EXERCISE DESCRIPTION:
Only lines that contain the word "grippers" are to be returned from the data below.

DATA BLOCK:
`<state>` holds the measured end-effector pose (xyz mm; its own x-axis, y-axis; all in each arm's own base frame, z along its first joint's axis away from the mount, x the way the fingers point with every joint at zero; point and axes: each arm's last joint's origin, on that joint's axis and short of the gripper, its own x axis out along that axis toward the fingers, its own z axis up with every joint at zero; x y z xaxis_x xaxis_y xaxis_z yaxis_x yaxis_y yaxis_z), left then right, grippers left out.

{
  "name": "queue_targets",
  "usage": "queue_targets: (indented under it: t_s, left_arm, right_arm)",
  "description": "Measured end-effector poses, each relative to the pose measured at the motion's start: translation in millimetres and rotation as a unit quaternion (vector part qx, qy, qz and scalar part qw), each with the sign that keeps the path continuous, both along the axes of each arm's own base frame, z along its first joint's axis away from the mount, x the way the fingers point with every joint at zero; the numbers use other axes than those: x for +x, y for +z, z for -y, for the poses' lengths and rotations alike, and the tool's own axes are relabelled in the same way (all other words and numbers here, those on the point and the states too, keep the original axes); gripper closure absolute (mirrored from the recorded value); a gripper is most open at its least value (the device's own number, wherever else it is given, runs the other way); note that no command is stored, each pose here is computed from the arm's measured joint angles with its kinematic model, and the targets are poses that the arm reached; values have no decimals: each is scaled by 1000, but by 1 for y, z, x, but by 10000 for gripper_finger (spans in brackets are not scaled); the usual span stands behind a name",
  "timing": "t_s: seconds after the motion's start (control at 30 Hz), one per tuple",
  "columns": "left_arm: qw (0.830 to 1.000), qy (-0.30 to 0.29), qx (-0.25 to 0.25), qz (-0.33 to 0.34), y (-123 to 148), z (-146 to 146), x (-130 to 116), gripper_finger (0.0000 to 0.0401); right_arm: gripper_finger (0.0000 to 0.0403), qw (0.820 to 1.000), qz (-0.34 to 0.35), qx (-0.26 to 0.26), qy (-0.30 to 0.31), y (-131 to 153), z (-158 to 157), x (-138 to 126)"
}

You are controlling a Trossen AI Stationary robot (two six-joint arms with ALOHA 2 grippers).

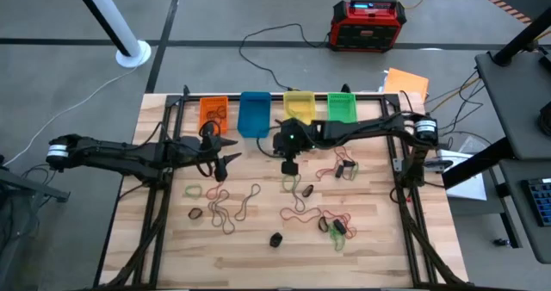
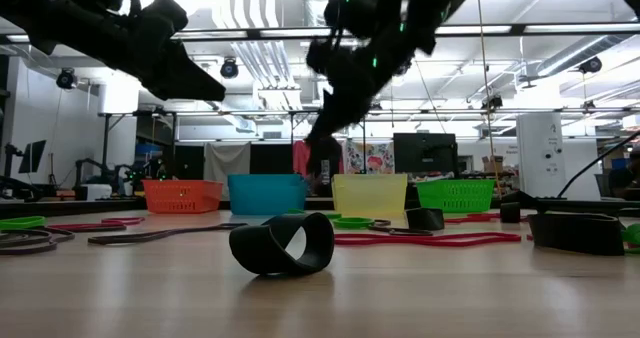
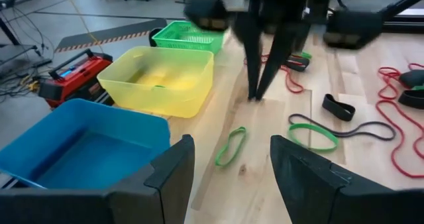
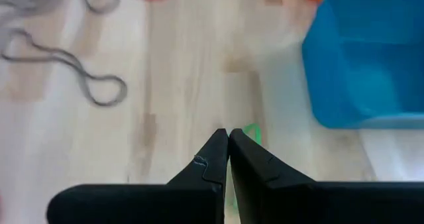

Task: Sort rubber bands into baskets
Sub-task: Put the green rubber band into the yellow bin

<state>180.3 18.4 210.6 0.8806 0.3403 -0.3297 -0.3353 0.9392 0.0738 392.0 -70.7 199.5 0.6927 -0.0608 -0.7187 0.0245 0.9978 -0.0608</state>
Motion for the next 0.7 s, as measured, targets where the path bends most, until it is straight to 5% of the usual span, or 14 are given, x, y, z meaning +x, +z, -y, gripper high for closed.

EXERCISE OUTPUT:
`<state>` holds the measured end-effector pose (xyz mm; its own x-axis, y-axis; all in each arm's own base frame, z along its first joint's axis away from the mount, x the way the fingers point with every joint at zero; point and axes: each arm's last joint's origin, on that joint's axis and short of the gripper, its own x axis out along that axis toward the fingers, its own z axis up with every joint at zero; x y z xaxis_x xaxis_y xaxis_z yaxis_x yaxis_y yaxis_z), left then right, grippers left out.
You are controlling a Trossen AI Stationary robot (two six-joint arms with ALOHA 2 grippers).

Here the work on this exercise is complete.